Brief → From the records below, output exactly the lines running from the line containing "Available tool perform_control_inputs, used" through the line containing "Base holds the", and no others.

Material provided →
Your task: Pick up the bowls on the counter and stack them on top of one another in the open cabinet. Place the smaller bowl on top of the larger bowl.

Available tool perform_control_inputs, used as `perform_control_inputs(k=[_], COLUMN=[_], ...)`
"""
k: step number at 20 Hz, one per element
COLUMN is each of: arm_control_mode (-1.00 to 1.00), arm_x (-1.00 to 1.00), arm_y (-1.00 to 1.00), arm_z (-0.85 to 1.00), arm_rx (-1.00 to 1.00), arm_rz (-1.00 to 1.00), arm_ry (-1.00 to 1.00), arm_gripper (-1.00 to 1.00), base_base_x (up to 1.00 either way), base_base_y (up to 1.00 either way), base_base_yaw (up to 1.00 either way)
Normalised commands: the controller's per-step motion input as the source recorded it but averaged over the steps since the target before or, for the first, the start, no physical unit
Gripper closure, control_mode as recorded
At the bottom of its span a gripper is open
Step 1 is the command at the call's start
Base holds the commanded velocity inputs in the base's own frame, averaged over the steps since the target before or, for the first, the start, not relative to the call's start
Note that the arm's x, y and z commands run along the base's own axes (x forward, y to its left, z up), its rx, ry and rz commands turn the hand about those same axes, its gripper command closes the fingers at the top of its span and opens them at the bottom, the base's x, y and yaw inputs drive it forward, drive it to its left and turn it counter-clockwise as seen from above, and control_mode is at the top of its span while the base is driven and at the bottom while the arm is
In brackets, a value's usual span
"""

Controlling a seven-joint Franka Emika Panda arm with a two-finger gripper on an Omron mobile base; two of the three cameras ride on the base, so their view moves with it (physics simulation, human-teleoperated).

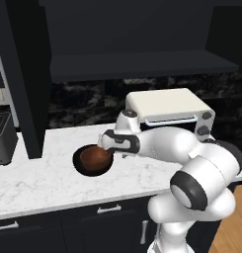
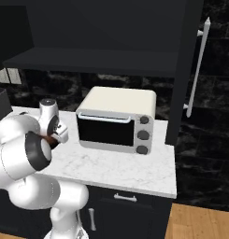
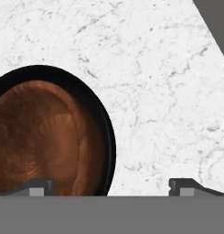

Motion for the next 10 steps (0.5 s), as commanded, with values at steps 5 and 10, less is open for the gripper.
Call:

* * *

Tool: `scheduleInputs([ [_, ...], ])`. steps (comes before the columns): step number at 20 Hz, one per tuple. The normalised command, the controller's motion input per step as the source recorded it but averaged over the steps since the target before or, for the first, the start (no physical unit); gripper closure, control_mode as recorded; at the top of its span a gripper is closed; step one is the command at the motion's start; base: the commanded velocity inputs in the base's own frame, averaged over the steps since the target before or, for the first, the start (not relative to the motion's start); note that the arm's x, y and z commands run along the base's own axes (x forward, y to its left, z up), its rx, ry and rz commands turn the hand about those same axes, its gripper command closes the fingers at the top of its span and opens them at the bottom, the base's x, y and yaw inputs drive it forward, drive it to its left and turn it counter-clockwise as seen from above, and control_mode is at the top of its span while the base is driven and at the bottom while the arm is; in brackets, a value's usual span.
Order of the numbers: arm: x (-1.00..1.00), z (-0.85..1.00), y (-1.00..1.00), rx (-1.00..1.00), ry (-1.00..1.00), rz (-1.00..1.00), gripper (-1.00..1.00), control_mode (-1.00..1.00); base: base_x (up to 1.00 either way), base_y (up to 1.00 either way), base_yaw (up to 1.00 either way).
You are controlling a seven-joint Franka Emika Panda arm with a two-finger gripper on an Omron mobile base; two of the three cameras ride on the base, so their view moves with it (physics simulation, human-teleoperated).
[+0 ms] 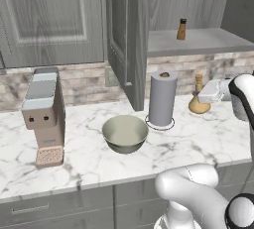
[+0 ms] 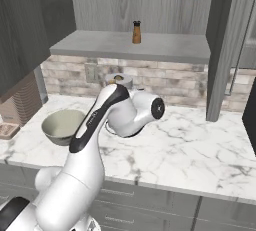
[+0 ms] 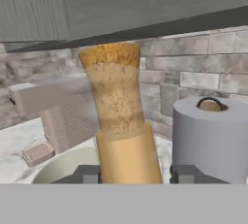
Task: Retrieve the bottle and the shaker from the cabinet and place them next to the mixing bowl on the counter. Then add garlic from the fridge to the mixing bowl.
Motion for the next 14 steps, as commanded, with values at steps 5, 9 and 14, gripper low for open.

Answer box →
Available tool perform_control_inputs, used as `perform_control_inputs(k=[_], COLUMN=[_], ...)`
"""
k: step number at 20 Hz, one per element
COLUMN is each of: arm_control_mode (-1.00 to 1.00), arm_x (-1.00 to 1.00), arm_y (-1.00 to 1.00), arm_z (-0.85 to 1.00), arm_rx (-1.00 to 1.00), arm_rz (-1.00 to 1.00), arm_ry (-1.00 to 1.00), arm_gripper (-1.00 to 1.00), base_base_x (up to 1.00 either way), base_base_y (up to 1.00 either way), base_base_yaw (up to 1.00 either way)
Normalised commands: the controller's per-step motion input as the source recorded it but averaged over the steps since the target before or, for the first, the start, no physical unit
Gripper closure, control_mode as recorded
At the bottom of its span a gripper is open
Step 1 is the command at the call's start
Base holds the commanded velocity inputs in the base's own frame, averaged over the steps since the target before or, for the first, the start, not relative to the call's start

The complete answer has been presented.